Work order
Would you transcribe all of the data exactly, down to the last character?

Given information
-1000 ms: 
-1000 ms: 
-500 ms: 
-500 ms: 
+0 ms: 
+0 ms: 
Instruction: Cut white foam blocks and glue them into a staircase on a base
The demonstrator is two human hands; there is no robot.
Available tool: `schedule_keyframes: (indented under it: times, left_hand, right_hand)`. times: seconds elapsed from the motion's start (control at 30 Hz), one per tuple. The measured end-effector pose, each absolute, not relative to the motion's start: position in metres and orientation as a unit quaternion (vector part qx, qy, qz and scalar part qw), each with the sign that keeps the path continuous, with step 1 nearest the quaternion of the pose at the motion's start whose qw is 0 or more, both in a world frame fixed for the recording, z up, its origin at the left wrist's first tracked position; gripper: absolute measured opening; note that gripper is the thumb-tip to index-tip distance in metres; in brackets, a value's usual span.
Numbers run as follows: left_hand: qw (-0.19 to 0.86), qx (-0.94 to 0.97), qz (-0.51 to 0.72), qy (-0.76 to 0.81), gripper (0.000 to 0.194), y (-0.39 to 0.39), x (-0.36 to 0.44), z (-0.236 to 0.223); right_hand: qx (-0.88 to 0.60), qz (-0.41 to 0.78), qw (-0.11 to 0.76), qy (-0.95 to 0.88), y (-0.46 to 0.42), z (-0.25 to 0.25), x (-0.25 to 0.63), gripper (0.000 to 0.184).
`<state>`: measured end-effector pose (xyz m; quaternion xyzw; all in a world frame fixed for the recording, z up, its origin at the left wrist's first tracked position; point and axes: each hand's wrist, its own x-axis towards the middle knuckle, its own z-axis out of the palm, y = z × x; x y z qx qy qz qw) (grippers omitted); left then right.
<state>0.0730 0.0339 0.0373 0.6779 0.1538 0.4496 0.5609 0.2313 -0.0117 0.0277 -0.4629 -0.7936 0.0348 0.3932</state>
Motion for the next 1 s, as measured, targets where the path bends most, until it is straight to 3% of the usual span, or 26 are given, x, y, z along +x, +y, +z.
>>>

Solved exercise
-1000 ms: 
-1000 ms: 
-500 ms: 
-500 ms: 
+0 ms: 
+0 ms: 
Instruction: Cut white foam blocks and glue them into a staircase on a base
The demonstrator is two human hands; there is no robot.
Available tool: `schedule_keyframes: (indented under it: times, left_hand, right_hand)`. times: seconds elapsed from the motion's start (control at 30 Hz), one per tuple. The measured end-effector pose, each absolute, not relative to the motion's start: position in metres and orientation as a unit quaternion (vector part qx, qy, qz and scalar part qw), each with the sign that keeps the path continuous, with step 1 nearest the quaternion of the pose at the motion's start whose qw is 0 or more, both in a world frame fixed for the recording, z up, its origin at the left wrist's first tracked position; gripper: absolute measured opening; note that gripper is the thumb-tip to index-tip distance in metres; in brackets, a value's usual span.
Numbers run as follows: left_hand: qw (-0.19 to 0.86), qx (-0.94 to 0.97), qz (-0.51 to 0.72), qy (-0.76 to 0.81), gripper (0.000 to 0.194), y (-0.39 to 0.39), x (-0.36 to 0.44), z (-0.236 to 0.223); right_hand: qx (-0.88 to 0.60), qz (-0.41 to 0.78), qw (-0.11 to 0.76), qy (-0.95 to 0.88), y (-0.46 to 0.42), z (-0.25 to 0.25), x (-0.25 to 0.63), gripper (0.000 to 0.184).
`<state>`: measured end-effector pose (xyz m; quaternion xyzw; all in a world frame fixed for the recording, z up, its origin at the left wrist's first tracked position; point and axes: each hand's wrist, its own x-axis towards the middle knuckle, its own z-axis out of the palm, y = z × x; x y z qx qy qz qw) (grippers omitted); left then right.
<state>0.0730 0.0339 0.0373 0.6779 0.1538 0.4496 0.5609 0.2313 -0.0117 0.0277 -0.4629 -0.7936 0.0348 0.3932</state>
Motion for the next 1 s, as measured, targets where the path bends most, until it is straight to 3% of the usual span, or 26 are given, x, y, z along +x, +y, +z.
>>>

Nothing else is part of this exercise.